A comprehensive practical guide

Pandas is a highly popular data analysis and manipulation library. It provides numerous functions to transform raw data to a more useful or appropriate format for data analysis and Machine Learning pipeline.
Real life data is almost always messy and requires lots of preprocessing to be converted to a nice and clean format. Thanks to its versatile and powerful functions, Pandas expedites data wrangling process.
In this article, we will cover 7 operations that we are likely to encounter in a typical data wrangling process.
We will use the Melbourne housing dataset available on Kaggle for the examples.
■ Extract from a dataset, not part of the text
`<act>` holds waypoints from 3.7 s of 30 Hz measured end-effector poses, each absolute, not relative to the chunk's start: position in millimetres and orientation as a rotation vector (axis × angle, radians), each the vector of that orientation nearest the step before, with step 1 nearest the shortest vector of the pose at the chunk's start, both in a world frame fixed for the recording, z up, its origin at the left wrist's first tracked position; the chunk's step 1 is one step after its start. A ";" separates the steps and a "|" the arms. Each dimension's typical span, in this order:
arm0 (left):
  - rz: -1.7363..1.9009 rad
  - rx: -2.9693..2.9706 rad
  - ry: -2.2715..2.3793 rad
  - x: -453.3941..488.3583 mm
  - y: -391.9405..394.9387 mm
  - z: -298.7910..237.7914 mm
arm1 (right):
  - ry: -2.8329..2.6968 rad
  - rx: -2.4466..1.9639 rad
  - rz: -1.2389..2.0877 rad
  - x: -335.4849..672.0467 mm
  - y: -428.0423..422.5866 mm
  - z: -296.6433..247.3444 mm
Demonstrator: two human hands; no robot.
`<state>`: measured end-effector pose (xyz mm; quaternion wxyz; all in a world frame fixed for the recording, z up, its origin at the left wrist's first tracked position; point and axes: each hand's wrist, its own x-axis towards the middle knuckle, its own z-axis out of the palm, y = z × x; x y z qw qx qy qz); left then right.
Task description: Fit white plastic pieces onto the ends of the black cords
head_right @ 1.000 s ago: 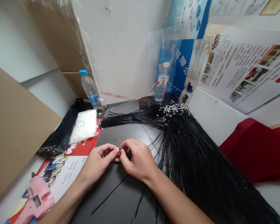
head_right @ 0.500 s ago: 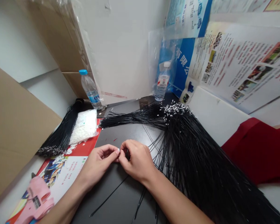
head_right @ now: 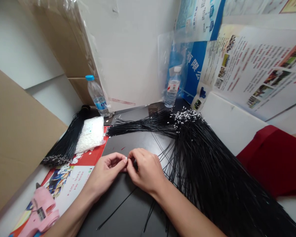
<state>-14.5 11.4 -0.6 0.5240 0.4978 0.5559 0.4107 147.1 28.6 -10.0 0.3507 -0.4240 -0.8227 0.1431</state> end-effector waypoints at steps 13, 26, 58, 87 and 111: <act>1.013 1.107 1.280 -12.8 11.1 -1.2 | -2.068 -1.142 0.629 153.6 30.9 -5.4; 0.991 1.150 1.269 -14.2 10.8 -0.2 | -1.990 -1.260 0.812 150.3 29.5 -1.5; 1.013 1.175 1.347 -12.4 10.2 1.1 | -2.067 -1.333 0.679 143.6 26.4 -0.6; 1.066 1.170 1.353 -10.1 11.1 1.0 | -2.090 -1.358 0.530 138.6 26.3 -7.1; 0.983 1.134 1.399 -11.7 12.5 3.5 | -2.031 -1.335 0.494 141.9 25.5 -6.5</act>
We first read the csv file using the read_csv function.
import numpy as np
import pandas as pd
melb = pd.read_csv("/content/melb_data.csv")
print(melb.shape)
(13580, 21)
melb.columns
Index(['Suburb', 'Address', 'Rooms', 'Type', 'Price', 'Method', 'SellerG','Date', 'Distance', 'Postcode', 'Bedroom2', 'Bathroom', 'Car','Landsize', 'BuildingArea', 'YearBuilt', 'CouncilArea', 'Lattitude','Longtitude', 'Regionname', 'Propertycount'],
dtype='object')
The dataset contains 21 features about 13580 houses in Melbourne.
1. Handling dates
The dates are usually stored as objects or strings. The date column in our dataset is stored as object.
melb.Date.dtypes
dtype('o')
In order to use the date time specific functions of Pandas, we need to convert the dates to an appropriate format. One option is to use the to_datetime function.
# Before converting
melb.Date[:2]
0 3/12/2016
1 4/02/2016
Name: Date, dtype: object
melb['Date'] = pd.to_datetime(melb['Date'])
# After converting
melb.Date[:2]
0 2016-03-12
1 2016-04-02
Name: Date, dtype: datetime64[ns]
2. Changing data types
In addition to dates, we may need to do some other data type conversions as well. A typical case that need conversion would be storing integers as floats. For instance, the property column in our dataset is stored as float but it should be integer.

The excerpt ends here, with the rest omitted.